Mr. Mount’s creative approach “made him stand out,” recalls BzzAgent’s director of recruiting. He was the frontrunner among 166 outside prospects…

Unusual times demand unusual networking tactics. Most candidates find work through networking, surveys show. But in today’s dismal job market, many feel frustrated with standard strategies such as tapping friends for referrals…

“The bar has been raised on what it takes to make networking work,” concurs Scott Allen, a consultant about online networking. “Virtual interaction allows us to create the illusion of networking by making electronic links with people,” but online ties represent “just a starting point,” he says. “You still need some kind of relationship.”

For job hunters who use networking Web sites like, Mr. Allen favors a more-sophisticated approach. When you invite someone to join you on LinkedIn, he proposes including a personalized offer of help, such as an introduction to a customer or a useful link to a relevant article.

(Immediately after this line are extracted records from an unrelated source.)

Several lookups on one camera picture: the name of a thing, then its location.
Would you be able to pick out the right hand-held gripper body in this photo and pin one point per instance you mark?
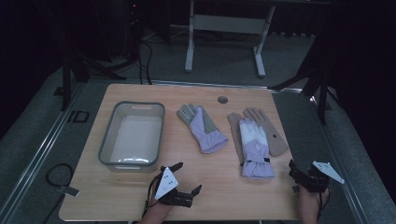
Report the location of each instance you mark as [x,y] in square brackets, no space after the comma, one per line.
[314,180]

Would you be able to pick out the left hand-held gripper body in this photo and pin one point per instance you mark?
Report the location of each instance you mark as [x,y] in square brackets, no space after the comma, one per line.
[166,183]

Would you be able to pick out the purple and white glove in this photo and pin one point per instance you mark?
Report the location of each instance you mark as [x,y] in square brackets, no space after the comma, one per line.
[255,146]

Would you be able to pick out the purple glove with grey palm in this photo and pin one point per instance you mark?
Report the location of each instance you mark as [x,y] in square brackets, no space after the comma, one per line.
[202,130]

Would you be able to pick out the grey plastic bin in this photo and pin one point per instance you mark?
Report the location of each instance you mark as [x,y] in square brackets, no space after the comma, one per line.
[132,137]

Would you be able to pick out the plain beige glove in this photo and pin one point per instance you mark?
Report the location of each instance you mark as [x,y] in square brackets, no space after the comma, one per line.
[234,124]

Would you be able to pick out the person's right hand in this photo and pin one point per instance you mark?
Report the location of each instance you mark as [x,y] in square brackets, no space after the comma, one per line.
[308,202]

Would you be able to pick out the person's left hand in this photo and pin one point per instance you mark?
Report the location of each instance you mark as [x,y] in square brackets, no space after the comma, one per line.
[162,210]

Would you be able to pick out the grey tape piece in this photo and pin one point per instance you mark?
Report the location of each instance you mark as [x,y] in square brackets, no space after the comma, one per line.
[295,188]
[68,190]

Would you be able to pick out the beige glove with dark button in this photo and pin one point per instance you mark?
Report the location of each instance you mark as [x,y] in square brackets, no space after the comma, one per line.
[271,133]

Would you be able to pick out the black tripod stand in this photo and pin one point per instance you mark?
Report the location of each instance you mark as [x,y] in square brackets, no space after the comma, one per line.
[322,93]
[67,81]

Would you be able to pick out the grey round table grommet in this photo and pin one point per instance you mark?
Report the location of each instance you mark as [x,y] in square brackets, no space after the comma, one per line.
[222,100]

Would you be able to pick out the dark equipment tower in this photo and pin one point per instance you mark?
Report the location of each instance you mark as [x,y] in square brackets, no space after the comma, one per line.
[134,28]

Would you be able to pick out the metal floor rail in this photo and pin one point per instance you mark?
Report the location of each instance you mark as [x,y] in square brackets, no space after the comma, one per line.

In the real world, you can improve your networking by finding out whether key executives of potential employers will attend a trade group meeting and then scheduling encounters during the event… “Don’t expect to just show up and bump into these people,” he cautions…

There are additional ways to network more effectively at events. “Be the only person like yourself in the room”…An offbeat but memorable “elevator pitch” will also make you stand out in a crowd, says Lorraine Howell, a public-speaking trainer in Seattle…

Still frustrated? Your network may know why. Ask friends, relatives and associates to anonymously assess your strengths and weaknesses through…

Possible questions to pose in an anonymous poll of your network:

  • What three words come to mind when you think of my strengths? Areas where I could improve?
  • Is there one aspect of my hunt where I am making a big mistake but appear unaware? If yes, what is my mistake?
  • What jobs do you think I might be good at that I haven’t considered?
  • What type of jobs have I looked down on that might pay well?